Sunday, July 25, 2010

Wines I'm drinking: Cinque Terre

Having decided to stay in Riomaggiore, we found an inexpensive yet spacious apartment for a night. Had a good dinner at restaurant Dau Cila, right at the marina in Riomaggiore. There is a terrace with a view of the sea (reservations more or less required). The interior is attractively decorated and comfortable if you can't get a place outside. Not great food, but very good food, and there is an excellent selection of Cinque Terre wines by the glass. Dau Cila turned out to be a perfect place to get a feel for the local wines.

I knew very little about the Cinque Terre wines, having only heard of the sweet wine made here, known as Schiacchetrà (which I did not taste), as a rarity of the wine world. The Cinque Terre also make dry white wines that simply bear that name--Cinque Terre (granted DOC status in 1973). Both these and the sweet wines are made mostly from three grapes, Bosco, Albarola, and Vermentino blended. The wines must contain at least 40% Bosco. Up to 20% can be other white grapes approved for winemaking in the area more generally, besides these three. The vines are grown high on steep, terraced hills that recall the vineyards on the Duoro river that make port or some of the steep plantings along the Moselle and elsewhere in Germany. The vines are trained high and flat--almost espaliered.

Schiacchetrà is made from the same blend, but it is a passito wine. Essentially, some of the harvest is reserved and allowed to raisin in the sun (typically on straw mats; these wines are sometimes known as "straw wines") or hung in the rafters of buildings until partially dehydrated, which greatly increases the sugar content, allowing a powerful dry wine or production of sweet, concentrated wines like Schiacchetrà or Recioto della Valpolicella, the sweet wine made around Verona, of which Amarone is the better known dry version.

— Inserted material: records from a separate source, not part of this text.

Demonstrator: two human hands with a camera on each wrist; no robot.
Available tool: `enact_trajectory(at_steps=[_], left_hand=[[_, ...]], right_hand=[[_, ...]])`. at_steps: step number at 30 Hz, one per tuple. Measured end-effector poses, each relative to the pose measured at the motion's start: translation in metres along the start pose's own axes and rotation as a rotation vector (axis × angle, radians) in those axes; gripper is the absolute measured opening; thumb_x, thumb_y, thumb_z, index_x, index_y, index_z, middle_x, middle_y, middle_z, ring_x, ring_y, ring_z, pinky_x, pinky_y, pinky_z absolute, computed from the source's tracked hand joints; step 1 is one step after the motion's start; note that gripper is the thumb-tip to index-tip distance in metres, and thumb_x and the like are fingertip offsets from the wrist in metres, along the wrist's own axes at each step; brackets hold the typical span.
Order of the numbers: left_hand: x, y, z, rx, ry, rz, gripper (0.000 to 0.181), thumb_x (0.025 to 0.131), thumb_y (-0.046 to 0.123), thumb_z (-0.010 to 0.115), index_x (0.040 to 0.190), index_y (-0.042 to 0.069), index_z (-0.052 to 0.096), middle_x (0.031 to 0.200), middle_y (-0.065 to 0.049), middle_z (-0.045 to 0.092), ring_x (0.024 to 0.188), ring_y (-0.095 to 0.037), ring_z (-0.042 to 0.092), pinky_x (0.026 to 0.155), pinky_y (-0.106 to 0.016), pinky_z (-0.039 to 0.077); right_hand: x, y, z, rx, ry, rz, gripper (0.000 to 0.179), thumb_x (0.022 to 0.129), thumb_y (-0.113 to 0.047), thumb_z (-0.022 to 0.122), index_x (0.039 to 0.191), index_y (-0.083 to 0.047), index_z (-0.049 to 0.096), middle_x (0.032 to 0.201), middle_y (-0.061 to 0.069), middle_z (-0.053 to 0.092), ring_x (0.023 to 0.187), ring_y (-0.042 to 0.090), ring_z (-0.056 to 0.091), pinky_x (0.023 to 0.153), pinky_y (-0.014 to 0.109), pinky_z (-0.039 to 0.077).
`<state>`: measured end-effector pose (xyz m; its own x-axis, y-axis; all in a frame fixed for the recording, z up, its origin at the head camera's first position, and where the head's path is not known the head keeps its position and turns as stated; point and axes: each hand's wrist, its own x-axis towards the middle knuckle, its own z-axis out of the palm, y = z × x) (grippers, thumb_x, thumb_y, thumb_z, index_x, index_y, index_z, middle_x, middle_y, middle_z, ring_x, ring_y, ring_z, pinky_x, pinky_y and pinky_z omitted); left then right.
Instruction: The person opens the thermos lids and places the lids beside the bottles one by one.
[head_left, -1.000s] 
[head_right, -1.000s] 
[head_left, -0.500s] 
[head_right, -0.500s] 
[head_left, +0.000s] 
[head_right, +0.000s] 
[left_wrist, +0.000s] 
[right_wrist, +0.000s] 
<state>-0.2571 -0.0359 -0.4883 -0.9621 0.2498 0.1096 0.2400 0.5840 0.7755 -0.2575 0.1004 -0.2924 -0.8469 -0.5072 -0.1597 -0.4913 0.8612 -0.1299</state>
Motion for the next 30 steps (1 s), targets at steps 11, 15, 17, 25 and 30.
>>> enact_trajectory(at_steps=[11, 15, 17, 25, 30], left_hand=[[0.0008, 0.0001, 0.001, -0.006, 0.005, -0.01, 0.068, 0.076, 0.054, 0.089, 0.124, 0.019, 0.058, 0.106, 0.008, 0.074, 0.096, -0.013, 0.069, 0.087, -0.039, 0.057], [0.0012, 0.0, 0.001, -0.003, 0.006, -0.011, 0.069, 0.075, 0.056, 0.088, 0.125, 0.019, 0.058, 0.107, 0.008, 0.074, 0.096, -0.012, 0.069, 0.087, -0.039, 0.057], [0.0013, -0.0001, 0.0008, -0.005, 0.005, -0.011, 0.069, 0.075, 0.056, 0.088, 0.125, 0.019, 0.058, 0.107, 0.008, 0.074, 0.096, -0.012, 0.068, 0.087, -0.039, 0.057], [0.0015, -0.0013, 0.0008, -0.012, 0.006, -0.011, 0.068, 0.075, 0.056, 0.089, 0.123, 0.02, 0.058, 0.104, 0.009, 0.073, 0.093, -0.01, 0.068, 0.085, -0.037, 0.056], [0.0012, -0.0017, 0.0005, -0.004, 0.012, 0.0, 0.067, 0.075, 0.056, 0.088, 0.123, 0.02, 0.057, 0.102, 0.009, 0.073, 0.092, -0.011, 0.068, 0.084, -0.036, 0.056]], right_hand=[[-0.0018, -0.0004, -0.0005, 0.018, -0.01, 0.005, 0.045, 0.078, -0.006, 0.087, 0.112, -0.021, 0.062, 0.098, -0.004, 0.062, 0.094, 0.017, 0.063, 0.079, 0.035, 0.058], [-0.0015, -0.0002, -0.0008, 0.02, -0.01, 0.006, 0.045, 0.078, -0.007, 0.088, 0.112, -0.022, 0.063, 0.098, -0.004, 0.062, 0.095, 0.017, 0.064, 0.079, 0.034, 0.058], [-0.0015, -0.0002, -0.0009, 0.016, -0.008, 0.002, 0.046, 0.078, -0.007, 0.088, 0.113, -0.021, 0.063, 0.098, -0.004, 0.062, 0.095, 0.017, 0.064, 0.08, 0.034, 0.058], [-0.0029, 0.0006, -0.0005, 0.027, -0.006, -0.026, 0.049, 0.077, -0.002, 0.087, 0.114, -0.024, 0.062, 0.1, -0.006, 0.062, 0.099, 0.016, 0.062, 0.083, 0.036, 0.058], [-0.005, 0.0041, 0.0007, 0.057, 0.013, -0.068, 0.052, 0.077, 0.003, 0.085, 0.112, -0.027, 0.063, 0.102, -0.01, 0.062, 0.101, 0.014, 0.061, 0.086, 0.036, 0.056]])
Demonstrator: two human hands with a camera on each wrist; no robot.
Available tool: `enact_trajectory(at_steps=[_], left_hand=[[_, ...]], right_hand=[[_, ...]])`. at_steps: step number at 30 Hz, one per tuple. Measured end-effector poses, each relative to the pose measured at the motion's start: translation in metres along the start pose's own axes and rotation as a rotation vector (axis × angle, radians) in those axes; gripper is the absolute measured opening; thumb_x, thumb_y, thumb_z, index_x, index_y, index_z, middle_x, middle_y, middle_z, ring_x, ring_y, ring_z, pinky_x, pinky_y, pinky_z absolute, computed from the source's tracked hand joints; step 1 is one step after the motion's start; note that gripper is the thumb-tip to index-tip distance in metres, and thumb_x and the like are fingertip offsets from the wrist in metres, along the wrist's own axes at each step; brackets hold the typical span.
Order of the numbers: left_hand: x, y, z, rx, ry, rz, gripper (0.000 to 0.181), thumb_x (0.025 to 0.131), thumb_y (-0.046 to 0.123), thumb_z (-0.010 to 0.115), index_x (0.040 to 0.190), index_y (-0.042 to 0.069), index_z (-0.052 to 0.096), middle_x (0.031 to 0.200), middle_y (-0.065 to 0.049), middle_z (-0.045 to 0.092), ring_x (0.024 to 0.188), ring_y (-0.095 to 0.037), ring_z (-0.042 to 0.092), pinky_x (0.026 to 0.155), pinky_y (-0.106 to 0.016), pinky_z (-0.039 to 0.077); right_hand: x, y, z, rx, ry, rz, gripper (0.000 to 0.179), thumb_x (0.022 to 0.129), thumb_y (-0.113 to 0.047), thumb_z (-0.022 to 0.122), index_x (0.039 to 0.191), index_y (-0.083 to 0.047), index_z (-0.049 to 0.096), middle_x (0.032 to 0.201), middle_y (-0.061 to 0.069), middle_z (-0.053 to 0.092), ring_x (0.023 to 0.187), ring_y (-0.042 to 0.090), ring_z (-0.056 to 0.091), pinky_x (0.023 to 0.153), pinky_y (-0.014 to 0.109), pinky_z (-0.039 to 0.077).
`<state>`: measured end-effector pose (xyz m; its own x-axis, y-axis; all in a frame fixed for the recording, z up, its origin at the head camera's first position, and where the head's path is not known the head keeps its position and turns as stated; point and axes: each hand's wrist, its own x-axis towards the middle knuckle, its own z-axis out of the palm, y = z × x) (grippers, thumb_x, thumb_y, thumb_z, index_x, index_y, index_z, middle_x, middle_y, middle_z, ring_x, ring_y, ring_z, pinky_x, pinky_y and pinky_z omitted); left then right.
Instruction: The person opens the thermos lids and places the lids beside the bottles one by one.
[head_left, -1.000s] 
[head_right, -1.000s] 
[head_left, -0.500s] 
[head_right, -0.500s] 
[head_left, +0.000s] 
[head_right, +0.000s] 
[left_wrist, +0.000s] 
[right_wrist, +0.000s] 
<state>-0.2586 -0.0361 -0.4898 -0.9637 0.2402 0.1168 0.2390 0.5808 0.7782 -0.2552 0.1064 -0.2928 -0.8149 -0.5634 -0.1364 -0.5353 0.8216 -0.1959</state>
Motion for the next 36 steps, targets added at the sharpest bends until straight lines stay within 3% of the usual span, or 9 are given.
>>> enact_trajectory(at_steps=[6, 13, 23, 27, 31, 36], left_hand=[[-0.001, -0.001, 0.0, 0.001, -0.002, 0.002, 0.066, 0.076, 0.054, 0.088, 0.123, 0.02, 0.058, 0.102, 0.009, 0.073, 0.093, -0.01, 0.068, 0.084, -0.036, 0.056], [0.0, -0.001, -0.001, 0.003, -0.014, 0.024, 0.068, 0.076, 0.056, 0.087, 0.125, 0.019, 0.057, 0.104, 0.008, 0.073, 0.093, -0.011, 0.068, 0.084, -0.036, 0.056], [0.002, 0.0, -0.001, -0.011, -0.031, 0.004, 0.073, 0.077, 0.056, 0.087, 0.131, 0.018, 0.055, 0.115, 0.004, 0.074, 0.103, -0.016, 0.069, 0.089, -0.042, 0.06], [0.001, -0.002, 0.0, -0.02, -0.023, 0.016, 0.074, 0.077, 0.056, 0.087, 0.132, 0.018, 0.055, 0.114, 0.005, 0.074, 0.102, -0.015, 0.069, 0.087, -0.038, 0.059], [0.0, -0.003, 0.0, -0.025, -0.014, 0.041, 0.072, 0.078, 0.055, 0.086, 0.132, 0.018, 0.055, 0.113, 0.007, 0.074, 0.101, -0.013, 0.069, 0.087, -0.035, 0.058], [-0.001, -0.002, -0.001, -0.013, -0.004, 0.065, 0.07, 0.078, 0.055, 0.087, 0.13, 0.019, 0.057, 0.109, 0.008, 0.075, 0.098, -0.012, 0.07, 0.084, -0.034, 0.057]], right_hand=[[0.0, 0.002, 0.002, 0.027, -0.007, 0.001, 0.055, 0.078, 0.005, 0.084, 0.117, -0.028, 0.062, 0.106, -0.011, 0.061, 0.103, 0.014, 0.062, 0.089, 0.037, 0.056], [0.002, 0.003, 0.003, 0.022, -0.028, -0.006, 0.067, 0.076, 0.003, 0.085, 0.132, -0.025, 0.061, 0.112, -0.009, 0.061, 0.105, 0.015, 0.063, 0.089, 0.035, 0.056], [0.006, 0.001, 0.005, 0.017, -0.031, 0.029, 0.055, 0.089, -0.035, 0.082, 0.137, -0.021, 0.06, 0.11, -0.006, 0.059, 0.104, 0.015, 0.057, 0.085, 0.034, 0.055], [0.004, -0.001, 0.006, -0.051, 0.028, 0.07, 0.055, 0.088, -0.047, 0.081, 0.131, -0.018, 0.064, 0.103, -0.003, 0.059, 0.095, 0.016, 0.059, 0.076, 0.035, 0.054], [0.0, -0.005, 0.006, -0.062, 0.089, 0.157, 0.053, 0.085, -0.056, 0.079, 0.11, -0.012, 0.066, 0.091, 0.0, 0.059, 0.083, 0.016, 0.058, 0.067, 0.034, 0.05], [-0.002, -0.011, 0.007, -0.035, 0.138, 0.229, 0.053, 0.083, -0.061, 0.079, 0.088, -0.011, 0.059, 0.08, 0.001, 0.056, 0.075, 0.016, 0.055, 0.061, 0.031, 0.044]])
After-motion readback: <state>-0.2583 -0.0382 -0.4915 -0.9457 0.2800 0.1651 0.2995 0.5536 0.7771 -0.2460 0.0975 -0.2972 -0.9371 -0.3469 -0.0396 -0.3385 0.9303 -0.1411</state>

How have I missed these to date? I had no idea such interesting wines were made here. The only logical explanation is that production is so small (the entire producing area is only 200 acres), that they rarely make it far from home. I feel lucky to have had a taste. I understand that most of the wine labeled Cinque Terre DOC is made at a cooperative, but there are bottlings by individual producers as well. All four of the wines I tasted were of the latter type. They are likely to be unavailable outside of the Cinque Terre. Indeed, searching on WineSearcher yields nothing available for purchase from the Cinque Terre DOC at all*.

I tried four wines. I didn't take extensive notes, but a few comments based on the notes I did take will serve to give some sense of what these wines are like. I had the 2009 Cantina Litàn Casata dei Beghee Cinque Terre (from Riomaggiore), with an intriguing smoky, bacon fat scent. It was bone dry, but richly flavored and very long on the finish. I had the 2008 Luciano Capellini Cinque Terre (from Volastra), which was interesting for its lemon rind scent and extremely dry, slightly bitter character--but again tempered by an intense richness. All the wines were remarkable for seeming very rich and lush yet extremely dry at the same time. This was a more alcoholic, headier wine. The 2008 Agricola Campogrande Cinque Terre smelled of honey, anise, and watermelon. It was similarly intense, yet dry. The 2008 Walter de Batté Cinque Terre was one of those wines that just keeps on going on the palate, lingering a minute or more. Perfumed, rich, giving the impression of sweetness and opulence without being sweet at all. It had a deep, brandy-like color. All the wines were the tawny hue of an old white wine, but they were fresh and crisp, despite the concentration of their flavors. Excellent. What a shame they are so hard to come by!

*More recently searching WineSearcher I see that some of these wines are, in fact, available. They are worth trying.